Step 7 : Have your friends pick the plank up and put it in place.

Step 8 : Tie the ends of the pry timbers to the eyebolts previously installed in the hull and install pipes in the holes above the plank.  At this point, the plank should be held in place with the pry timbers like so:

Step 9 : Be sure the end of the plank is securely butted against the end of the adjacent plank by driving it home with a 12 pound or larger maul.  Use plenty of elbow grease. 

Step 10 :  Using your wedges and a maul, drive the wedges between the pipes and the edge of the plank to assure that it is in intimate contact with its neighboring plank. Also, drive the wedges between the plank and the pry timbers to assure that the steamed plank will conform to the contours of the framing beneath.  Again, use plenty of elbow grease.

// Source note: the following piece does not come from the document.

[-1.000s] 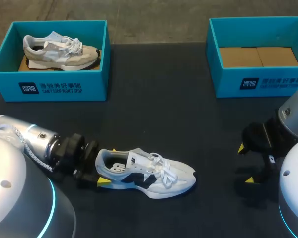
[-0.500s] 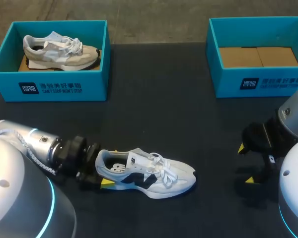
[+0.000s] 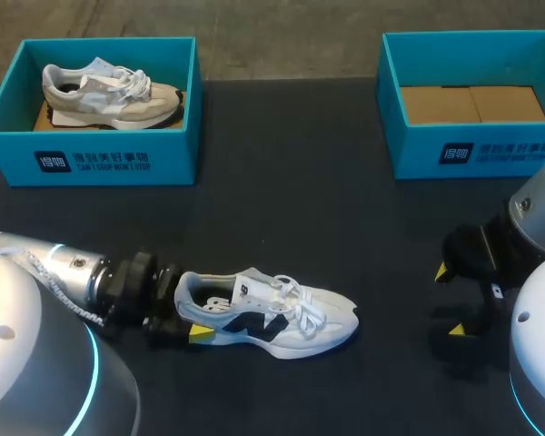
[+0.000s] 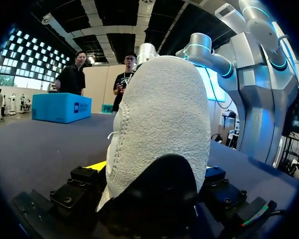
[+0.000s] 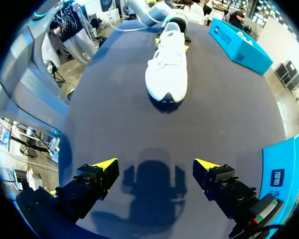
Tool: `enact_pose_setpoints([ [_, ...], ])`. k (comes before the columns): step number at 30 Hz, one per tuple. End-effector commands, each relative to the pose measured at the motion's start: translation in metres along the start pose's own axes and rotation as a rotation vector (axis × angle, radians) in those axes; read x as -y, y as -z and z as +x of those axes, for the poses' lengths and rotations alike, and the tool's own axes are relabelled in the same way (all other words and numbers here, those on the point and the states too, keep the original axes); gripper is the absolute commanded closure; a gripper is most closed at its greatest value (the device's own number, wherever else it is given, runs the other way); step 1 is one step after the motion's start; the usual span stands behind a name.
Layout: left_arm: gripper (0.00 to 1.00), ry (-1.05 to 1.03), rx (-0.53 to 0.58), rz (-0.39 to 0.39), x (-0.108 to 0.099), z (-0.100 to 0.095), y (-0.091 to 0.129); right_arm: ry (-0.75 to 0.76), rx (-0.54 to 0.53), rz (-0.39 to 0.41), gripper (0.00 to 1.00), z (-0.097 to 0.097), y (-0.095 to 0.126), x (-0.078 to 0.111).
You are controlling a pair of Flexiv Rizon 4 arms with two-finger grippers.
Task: Take the shoe out of the shoebox, open the shoe tongue, remove and reinsert the insole, then place the shoe into the shoebox
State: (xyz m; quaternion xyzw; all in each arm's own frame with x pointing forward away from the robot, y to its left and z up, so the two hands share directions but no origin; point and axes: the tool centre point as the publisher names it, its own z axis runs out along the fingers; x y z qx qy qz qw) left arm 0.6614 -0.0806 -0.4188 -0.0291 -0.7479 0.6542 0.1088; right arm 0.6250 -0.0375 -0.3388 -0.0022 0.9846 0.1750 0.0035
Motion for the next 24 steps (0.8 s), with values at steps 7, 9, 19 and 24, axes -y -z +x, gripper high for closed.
enact_pose_setpoints([
  [7, 1.0, -0.005, 0.036, -0.01, 0.001, 0.0, 0.002, -0.001, 0.004, 0.005, 0.0, 0.002, 0.0, -0.001],
  [9, 1.0, -0.005, 0.037, -0.011, 0.001, -0.002, 0.002, -0.001, 0.004, 0.005, 0.0, 0.002, 0.0, -0.001],
  [19, 1.0, 0.003, 0.044, -0.005, 0.002, -0.008, -0.003, -0.001, 0.004, 0.005, 0.0, 0.002, 0.0, -0.001],
  [24, 1.0, 0.008, 0.041, -0.005, 0.001, -0.009, -0.005, -0.001, 0.004, 0.005, 0.0, 0.002, 0.0, -0.001],
])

Step 11 :  When done driving wedges, relax and smile a bit.

Step 12 : Allow the plank to dry for a bit.  While this is happening, create several dozen locust trunnels; or tree nails, to attach the plank to the hull.  As they are locust, which is very hard, this may take a while.

Step 13 : Using a large auger bit and drill, make at least 3 holes through the planking and into the ribs at every rib.   Then, taking a maul, drive the trunnel through the plank and into the frames.  

Step 14: Shellac the plank and caulk the planking.

Well, this is how you do it if you're the owner of the 1841 whaling ship Charles W. Morgan and want to hang a few planks.  If you missed this at the WoodenBoat Show last weekend, you may not be too late - head on down to Mystic Seaport and check out the progress!